Zahl junger Polizisten mit Migrationshintergrund steigt
Stuttgart. In großer Übereinstimmung haben die Fraktionen im Landtag ihre Zufriedenheit darüber zum Ausdruck gebracht, dass sich mehr und mehr junge Menschen mit Migrationshintergrund in Baden-Württemberg für den Polizeidienst bewerben.

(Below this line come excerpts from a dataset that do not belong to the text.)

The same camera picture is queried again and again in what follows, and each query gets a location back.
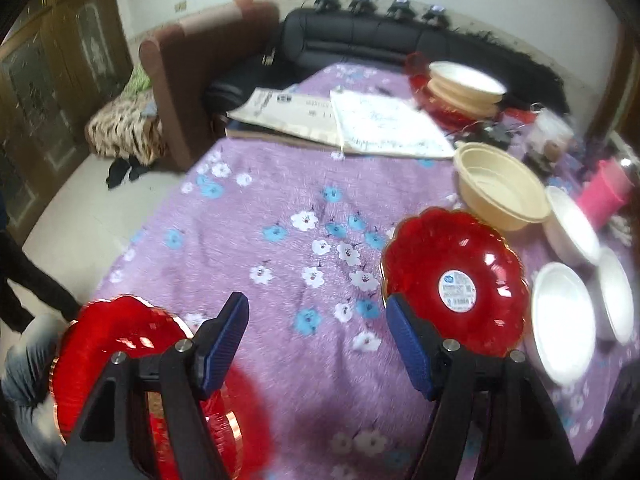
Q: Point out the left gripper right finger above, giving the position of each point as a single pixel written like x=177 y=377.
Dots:
x=523 y=437

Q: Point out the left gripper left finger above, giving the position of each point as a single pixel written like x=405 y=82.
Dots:
x=112 y=438

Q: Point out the white foam bowl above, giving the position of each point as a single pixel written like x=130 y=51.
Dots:
x=561 y=332
x=612 y=300
x=569 y=232

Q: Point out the large red plastic plate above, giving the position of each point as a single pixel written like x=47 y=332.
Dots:
x=233 y=414

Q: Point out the small red plastic plate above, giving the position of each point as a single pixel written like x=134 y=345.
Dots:
x=461 y=275

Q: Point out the beige plastic bowl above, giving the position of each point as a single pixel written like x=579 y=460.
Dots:
x=499 y=188

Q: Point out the red plates under stack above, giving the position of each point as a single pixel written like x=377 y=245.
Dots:
x=445 y=115

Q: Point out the stack of beige bowls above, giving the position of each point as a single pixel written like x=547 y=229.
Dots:
x=466 y=89

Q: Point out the seated person in jeans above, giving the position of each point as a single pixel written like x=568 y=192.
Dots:
x=25 y=390

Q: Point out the white gloves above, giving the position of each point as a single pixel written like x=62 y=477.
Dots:
x=621 y=230

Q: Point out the pink knit-sleeved bottle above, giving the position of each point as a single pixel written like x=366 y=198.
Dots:
x=609 y=190

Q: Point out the black stamp with cork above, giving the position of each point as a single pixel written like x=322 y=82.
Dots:
x=542 y=163

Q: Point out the black clothes on floor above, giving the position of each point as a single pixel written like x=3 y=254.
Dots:
x=121 y=168

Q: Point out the purple floral tablecloth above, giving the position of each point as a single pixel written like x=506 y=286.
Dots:
x=318 y=386

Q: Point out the white plastic jar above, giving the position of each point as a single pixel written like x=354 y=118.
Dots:
x=549 y=127

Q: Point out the patterned blanket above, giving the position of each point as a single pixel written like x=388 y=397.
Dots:
x=127 y=126

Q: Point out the white paper document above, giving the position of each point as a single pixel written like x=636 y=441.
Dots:
x=380 y=125

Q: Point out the green cloth on bed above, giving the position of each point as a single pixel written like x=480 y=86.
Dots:
x=138 y=82

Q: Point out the brown envelope with papers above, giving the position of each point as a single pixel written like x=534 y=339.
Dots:
x=305 y=117

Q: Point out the brown fabric armchair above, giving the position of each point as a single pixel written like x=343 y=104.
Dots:
x=184 y=57

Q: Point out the wooden wardrobe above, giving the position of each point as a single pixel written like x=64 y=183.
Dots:
x=61 y=61

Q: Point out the black device on sofa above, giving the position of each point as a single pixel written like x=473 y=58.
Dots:
x=436 y=17
x=357 y=7
x=323 y=6
x=401 y=11

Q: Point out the black leather sofa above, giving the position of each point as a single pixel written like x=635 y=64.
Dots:
x=308 y=41

Gaben bei den Einstellungen in den Polizeidienst in den Jahren 2009 bis 2011 noch 16,8 Prozent der Befragten an, einen Migrationshintergrund zu haben, waren es bei der Befragung der im März 2012 eingestellten Polizeianwärter bereits 22,2 Prozent. Dazu kommt ein steigender Anteil von Bewerbern und Polizeibeamten ohne deutschen Pass. Diese Zahlen nannte Innenminister Reinhold Gall (SPD) in seiner Antwort auf einen Berichtsantrag der SPD-Fraktion.
Pilotprojekt in Mannheim gestartet
Für die SPD-Fraktion bezeichnete der Abgeordnete Nikolaos Sakellariou es als wünschenswert, wenn letztlich jeder vierte Polizeibeamte einen Migrationshintergrund hätte. „Der Anteil der Bevölkerung mit nicht-deutschen Wurzeln liegt in Baden-Württemberg bei knapp 26 Prozent,“ so Sakellariou, „es wäre der Idealfall, wenn sich dies auch im Polizeidienst widerspiegeln würde.“ Das Ziel müsse es sein, den Anteil weiter zu erhöhen. „Mit mehr Migranten haben wir die Chance, die polizeiliche Arbeit im Tagesgeschäft zu verbessern.“
Als Beispiel für steigenden Bedarf nannte Sakellariou die Stadt Mannheim mit ihrem hohen Migrantenanteil, unter deren insgesamt 1200 Polizisten bis vor einiger Zeit lediglich 40 Beamte dienten, die einen Migrationshintergrund hatten. Mannheim hat inzwischen ein Pilotprojekt gestartet, das junge Migranten direkt anspricht und zur Bewerbung für die Polizei auffordert.
CDU: Keine Abstriche bei den Deutschkenntnissen
Als Bürgerpolizei bezeichnete der CDU-Abgeordnete Thomas Blenke die Beamten in Baden-Württemberg. Im Gegensatz zur SPD halte aber die CDU eine feste Quote von Beamten mit Migrationshintergrund im Polizeidienst nicht für zielführend. „Wir wollen nicht, dass sich Polizisten als Quotenpolizisten fühlen“, so Blenke. Kritisch bewerte die CDU allerdings eine Überlegung des Innenministers vom vergangenen Herbst, wonach es zu überlegen sei, bei der sprachlichen Qualifikation von Bewerbern mit Migrationshintergrund Abstriche zu machen. „Wer in den Polizeidienst einsteigen will, muss die gleichen Voraussetzungen erfüllen wie alle anderen. Und dazu gehört die Beherrschung der deutschen Sprache in Wort und Schrift.“ Der Einstellungstest müsse für alle gleich sein.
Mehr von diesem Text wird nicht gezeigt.